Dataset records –
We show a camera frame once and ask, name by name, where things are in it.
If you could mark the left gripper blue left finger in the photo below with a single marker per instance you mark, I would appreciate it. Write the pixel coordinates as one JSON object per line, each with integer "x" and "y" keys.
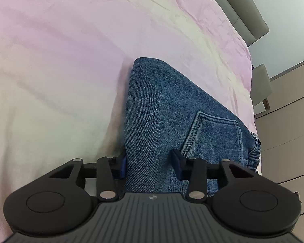
{"x": 111, "y": 174}

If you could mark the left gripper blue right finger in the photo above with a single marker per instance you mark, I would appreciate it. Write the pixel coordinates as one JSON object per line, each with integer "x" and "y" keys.
{"x": 194, "y": 171}

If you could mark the blue denim jeans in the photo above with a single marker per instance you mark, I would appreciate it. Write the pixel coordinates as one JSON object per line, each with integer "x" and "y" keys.
{"x": 165, "y": 111}

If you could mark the beige wardrobe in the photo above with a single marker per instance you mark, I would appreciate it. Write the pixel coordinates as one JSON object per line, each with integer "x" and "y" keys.
{"x": 281, "y": 130}

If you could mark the grey bedside chair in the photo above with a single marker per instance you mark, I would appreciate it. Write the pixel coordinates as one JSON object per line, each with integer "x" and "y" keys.
{"x": 261, "y": 86}

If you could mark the pink bed sheet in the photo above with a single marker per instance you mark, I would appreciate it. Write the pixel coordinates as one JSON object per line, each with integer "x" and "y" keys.
{"x": 64, "y": 68}

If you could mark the grey upholstered headboard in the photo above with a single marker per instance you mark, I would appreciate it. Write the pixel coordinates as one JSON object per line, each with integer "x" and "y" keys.
{"x": 245, "y": 18}

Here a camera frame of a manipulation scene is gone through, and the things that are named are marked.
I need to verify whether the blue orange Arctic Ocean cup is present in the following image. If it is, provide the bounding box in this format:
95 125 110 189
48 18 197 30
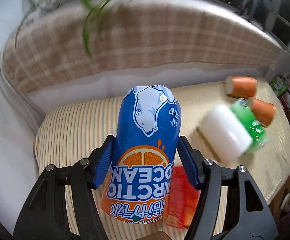
101 85 181 224

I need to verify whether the green tea cup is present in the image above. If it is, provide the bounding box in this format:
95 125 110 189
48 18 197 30
230 98 267 153

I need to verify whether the white paper cup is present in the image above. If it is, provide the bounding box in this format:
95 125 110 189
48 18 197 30
199 105 253 163

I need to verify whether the front orange paper cup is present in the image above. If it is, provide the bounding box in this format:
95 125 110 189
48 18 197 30
247 98 276 127

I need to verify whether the orange paper cup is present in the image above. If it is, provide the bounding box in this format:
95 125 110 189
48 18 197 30
225 76 257 98
247 98 276 127

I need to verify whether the rear orange paper cup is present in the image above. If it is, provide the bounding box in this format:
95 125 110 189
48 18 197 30
225 76 257 98

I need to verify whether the striped yellow table cloth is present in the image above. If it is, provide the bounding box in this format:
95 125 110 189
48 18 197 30
34 78 290 239

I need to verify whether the green white carton box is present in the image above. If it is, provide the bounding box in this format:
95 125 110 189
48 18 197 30
269 75 287 98

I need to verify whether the beige plaid sill cloth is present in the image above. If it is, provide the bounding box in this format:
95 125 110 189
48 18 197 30
2 0 281 94

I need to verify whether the black tripod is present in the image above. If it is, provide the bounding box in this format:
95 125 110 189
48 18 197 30
238 0 263 22

What to work on – The required output is each record above, reproduced exactly, without its pictures.

Response to the exercise –
We show a camera frame once and ask, name by name, where things are in it.
If you could mark the left gripper blue left finger in the photo below with a single marker per instance you mark, I would appreciate it. Write the pixel coordinates as one JSON object per line, each with integer "x" and "y" keys.
{"x": 111, "y": 174}

If you could mark the left gripper blue right finger in the photo above with a single marker per instance you mark, I would appreciate it. Write the pixel coordinates as one JSON object per line, each with integer "x" and "y" keys.
{"x": 194, "y": 171}

If you could mark the blue denim jeans in the photo above with a single marker per instance you mark, I would appreciate it. Write the pixel coordinates as one JSON object per line, each with integer "x" and "y" keys.
{"x": 165, "y": 111}

If you could mark the beige wardrobe in the photo above with a single marker per instance you mark, I would appreciate it. Write the pixel coordinates as one JSON object per line, each with integer "x" and "y" keys.
{"x": 281, "y": 130}

If you could mark the grey bedside chair in the photo above with a single marker per instance you mark, I would appreciate it. Write the pixel coordinates as one JSON object per line, each with integer "x" and "y" keys.
{"x": 261, "y": 86}

If you could mark the pink bed sheet in the photo above with a single marker per instance you mark, I would appreciate it. Write the pixel coordinates as one JSON object per line, each with integer "x" and "y" keys.
{"x": 64, "y": 68}

If you could mark the grey upholstered headboard in the photo above with a single marker per instance you mark, I would appreciate it. Write the pixel coordinates as one JSON object per line, each with integer "x" and "y" keys.
{"x": 245, "y": 18}

Here a camera frame of a manipulation scene is gone through, and the things that are named are marked.
I need to verify whether the blue orange Arctic Ocean cup is present in the following image. If it is, provide the bounding box in this format:
95 125 110 189
48 18 197 30
101 85 181 224

I need to verify whether the green tea cup is present in the image above. If it is, provide the bounding box in this format:
95 125 110 189
48 18 197 30
230 98 267 153

I need to verify whether the white paper cup is present in the image above. If it is, provide the bounding box in this format:
95 125 110 189
48 18 197 30
199 105 253 163

I need to verify whether the front orange paper cup is present in the image above. If it is, provide the bounding box in this format:
95 125 110 189
48 18 197 30
247 98 276 127

I need to verify whether the orange paper cup is present in the image above. If it is, provide the bounding box in this format:
95 125 110 189
48 18 197 30
225 76 257 98
247 98 276 127

I need to verify whether the rear orange paper cup is present in the image above. If it is, provide the bounding box in this format:
95 125 110 189
48 18 197 30
225 76 257 98

I need to verify whether the striped yellow table cloth is present in the image above. If it is, provide the bounding box in this format:
95 125 110 189
48 18 197 30
34 78 290 239

I need to verify whether the green white carton box is present in the image above. If it is, provide the bounding box in this format:
95 125 110 189
48 18 197 30
269 75 287 98

I need to verify whether the beige plaid sill cloth is present in the image above. If it is, provide the bounding box in this format:
95 125 110 189
48 18 197 30
2 0 281 94

I need to verify whether the black tripod is present in the image above. If it is, provide the bounding box in this format:
95 125 110 189
48 18 197 30
238 0 263 22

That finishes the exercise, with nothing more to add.